Art hipsters rejoice: someone has finally designed a digital camera without a screen or viewfinder:
Designer Sungwoo Park's prototype Eazzzy! camera consists of a USB stick with a lens and one button, and offers "the feeling of not knowing how your shots turned out à la analog film" with the convenience of USB transfer; not to mention a groovily ironic, retro-styled shape in several bright colours. And you can undoubtedly expect the images to turn out fashionably lo-fi, as you'd get that with anything of that size.
Though I wonder if it'd be just standard cameraphone lo-fi or whether they'd put an artfully crappy lens on the thing (as with cult film cameras such as the Lomo and Diana). They could, of course, program the firmware to oversaturate the colours, or overexpose the centre of the image and vignette the edges, though that would run against the cult of authenticity from which the lo-fi fad stems, thus being the photographic equivalent of alternative rock recorded for major labels in expensive studios, with special ProTools plug-ins thrown in to make it sound grungier.)
(via Engadget) Share
There is now a 39-megapixel digital camera on the market. You read that right; 39 megapixels, which would be about 7,212 by 5,408 pixels. The Phase One P45 can also boast a maximum frame rate of 35 frames per second; whether you'd end up using it is another matter, as its image files, weighing in at 117Mb, would pretty quickly fill up even the largest CompactFlash card.
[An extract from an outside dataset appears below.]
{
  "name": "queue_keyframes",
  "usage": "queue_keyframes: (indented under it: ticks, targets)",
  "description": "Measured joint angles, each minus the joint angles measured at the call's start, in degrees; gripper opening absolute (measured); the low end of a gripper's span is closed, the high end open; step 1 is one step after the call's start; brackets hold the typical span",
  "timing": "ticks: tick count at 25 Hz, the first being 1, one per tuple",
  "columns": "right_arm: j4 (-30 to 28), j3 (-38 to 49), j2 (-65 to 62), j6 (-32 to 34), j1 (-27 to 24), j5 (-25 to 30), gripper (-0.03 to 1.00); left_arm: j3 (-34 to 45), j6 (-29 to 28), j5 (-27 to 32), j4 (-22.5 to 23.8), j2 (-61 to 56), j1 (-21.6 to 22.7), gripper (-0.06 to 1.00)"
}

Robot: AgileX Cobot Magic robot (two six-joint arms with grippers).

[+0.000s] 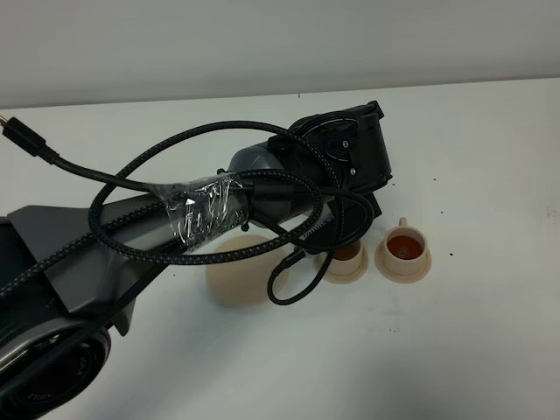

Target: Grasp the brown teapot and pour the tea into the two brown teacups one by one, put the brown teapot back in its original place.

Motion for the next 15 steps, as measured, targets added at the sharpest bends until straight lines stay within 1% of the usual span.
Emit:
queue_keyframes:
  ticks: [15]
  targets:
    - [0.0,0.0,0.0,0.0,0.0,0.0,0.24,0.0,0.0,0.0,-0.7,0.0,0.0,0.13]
Though the existence of cameras of such a high resolution should bring light field photography somewhat closer to practicality.
I wonder what its dynamic range, thermal noise resistance and low-light performance are like, though; the smaller the pixels are on a CCD, the less sensitive to light they would theoretically tend to be.
Scientists have developed a camera that takes pictures that can be refocussed afterward, by keeping track not only of the intensity of incoming light but of its angle as well.
Now, Pat Hanrahan and his team at Stanford University have figured out how to adjust the light rays after they have reached the camera. They inserted a sheet of 90,000 lenses, each just 125 micrometres across, between the camera's main lens and the image sensor. The angle of the light rays that strike each microlens is recorded, as well as the amount of light arriving along each ray. Software can then be used to adjust these values for each microlens to reconstruct what the image would have looked like if it had been properly focused. That also means any part of the image can be refocused - not just the main subject.The researchers' page on the "light field camera" includes papers and a gallery of refocusable images, and videos of focussing through a frozen moment. The examples look uncanny, as if splashes of water frozen in space were unbelievably intricate dioramas.
Applications of this technology include surveillance (where being able to change focus after the fact would often be useful) and motion photography; I imagine we may see this in films, music videos and ads soon enough as well.
Interesting technical factoid of the day, from this page: (via /.)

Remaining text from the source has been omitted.